WORK ORDER:
Copy the lines verbatim, beginning with the line that contains "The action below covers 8" and continuing through the end of the data, and only those lines.
------------------------------
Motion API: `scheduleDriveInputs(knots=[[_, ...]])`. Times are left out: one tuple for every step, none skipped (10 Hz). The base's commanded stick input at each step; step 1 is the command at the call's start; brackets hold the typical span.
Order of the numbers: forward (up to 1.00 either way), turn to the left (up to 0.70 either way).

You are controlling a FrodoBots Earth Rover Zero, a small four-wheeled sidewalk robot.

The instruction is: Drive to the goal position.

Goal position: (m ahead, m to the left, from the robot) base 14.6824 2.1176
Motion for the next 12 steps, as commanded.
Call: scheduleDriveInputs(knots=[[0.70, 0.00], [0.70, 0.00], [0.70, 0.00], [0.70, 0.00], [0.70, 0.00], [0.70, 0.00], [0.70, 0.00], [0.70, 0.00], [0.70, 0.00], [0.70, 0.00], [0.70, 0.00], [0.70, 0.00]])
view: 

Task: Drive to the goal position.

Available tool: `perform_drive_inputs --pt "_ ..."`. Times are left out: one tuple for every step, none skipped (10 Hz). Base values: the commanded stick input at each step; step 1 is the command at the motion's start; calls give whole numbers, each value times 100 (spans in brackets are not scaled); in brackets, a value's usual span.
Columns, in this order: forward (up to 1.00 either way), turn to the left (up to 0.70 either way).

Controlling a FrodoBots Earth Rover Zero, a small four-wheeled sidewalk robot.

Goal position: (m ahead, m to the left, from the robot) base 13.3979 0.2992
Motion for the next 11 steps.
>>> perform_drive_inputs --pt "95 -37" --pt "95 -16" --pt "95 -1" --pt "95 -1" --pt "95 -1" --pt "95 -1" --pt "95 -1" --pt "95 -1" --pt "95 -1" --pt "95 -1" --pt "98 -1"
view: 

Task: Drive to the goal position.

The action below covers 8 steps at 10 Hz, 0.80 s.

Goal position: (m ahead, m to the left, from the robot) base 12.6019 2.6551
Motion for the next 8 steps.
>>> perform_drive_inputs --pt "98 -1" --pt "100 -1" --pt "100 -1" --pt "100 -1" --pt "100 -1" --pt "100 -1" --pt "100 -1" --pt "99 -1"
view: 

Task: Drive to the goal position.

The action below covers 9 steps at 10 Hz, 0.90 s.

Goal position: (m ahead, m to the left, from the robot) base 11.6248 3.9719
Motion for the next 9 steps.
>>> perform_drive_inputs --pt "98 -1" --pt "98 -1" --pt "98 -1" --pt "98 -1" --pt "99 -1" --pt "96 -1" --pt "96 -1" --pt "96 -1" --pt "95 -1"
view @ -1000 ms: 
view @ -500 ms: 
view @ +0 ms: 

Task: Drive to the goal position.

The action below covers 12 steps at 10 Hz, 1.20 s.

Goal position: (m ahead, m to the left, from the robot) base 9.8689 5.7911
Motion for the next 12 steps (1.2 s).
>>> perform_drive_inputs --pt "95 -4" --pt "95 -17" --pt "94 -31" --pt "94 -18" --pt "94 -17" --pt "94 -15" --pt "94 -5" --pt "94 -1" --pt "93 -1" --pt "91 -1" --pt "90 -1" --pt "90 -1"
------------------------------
ANSWER TO THE PROBLEM:
The action below covers 8 steps at 10 Hz, 0.80 s.

Goal position: (m ahead, m to the left, from the robot) base 12.6019 2.6551
Motion for the next 8 steps.
>>> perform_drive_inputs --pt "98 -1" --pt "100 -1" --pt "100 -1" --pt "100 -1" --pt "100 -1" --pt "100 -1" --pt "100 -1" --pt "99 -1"
view: 

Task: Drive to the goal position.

The action below covers 9 steps at 10 Hz, 0.90 s.

Goal position: (m ahead, m to the left, from the robot) base 11.6248 3.9719
Motion for the next 9 steps.
>>> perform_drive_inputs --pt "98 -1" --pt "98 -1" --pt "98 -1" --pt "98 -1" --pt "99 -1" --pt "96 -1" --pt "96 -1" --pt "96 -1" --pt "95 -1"
view @ -1000 ms: 
view @ -500 ms: 
view @ +0 ms: 

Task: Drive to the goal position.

The action below covers 12 steps at 10 Hz, 1.20 s.

Goal position: (m ahead, m to the left, from the robot) base 9.8689 5.7911
Motion for the next 12 steps (1.2 s).
>>> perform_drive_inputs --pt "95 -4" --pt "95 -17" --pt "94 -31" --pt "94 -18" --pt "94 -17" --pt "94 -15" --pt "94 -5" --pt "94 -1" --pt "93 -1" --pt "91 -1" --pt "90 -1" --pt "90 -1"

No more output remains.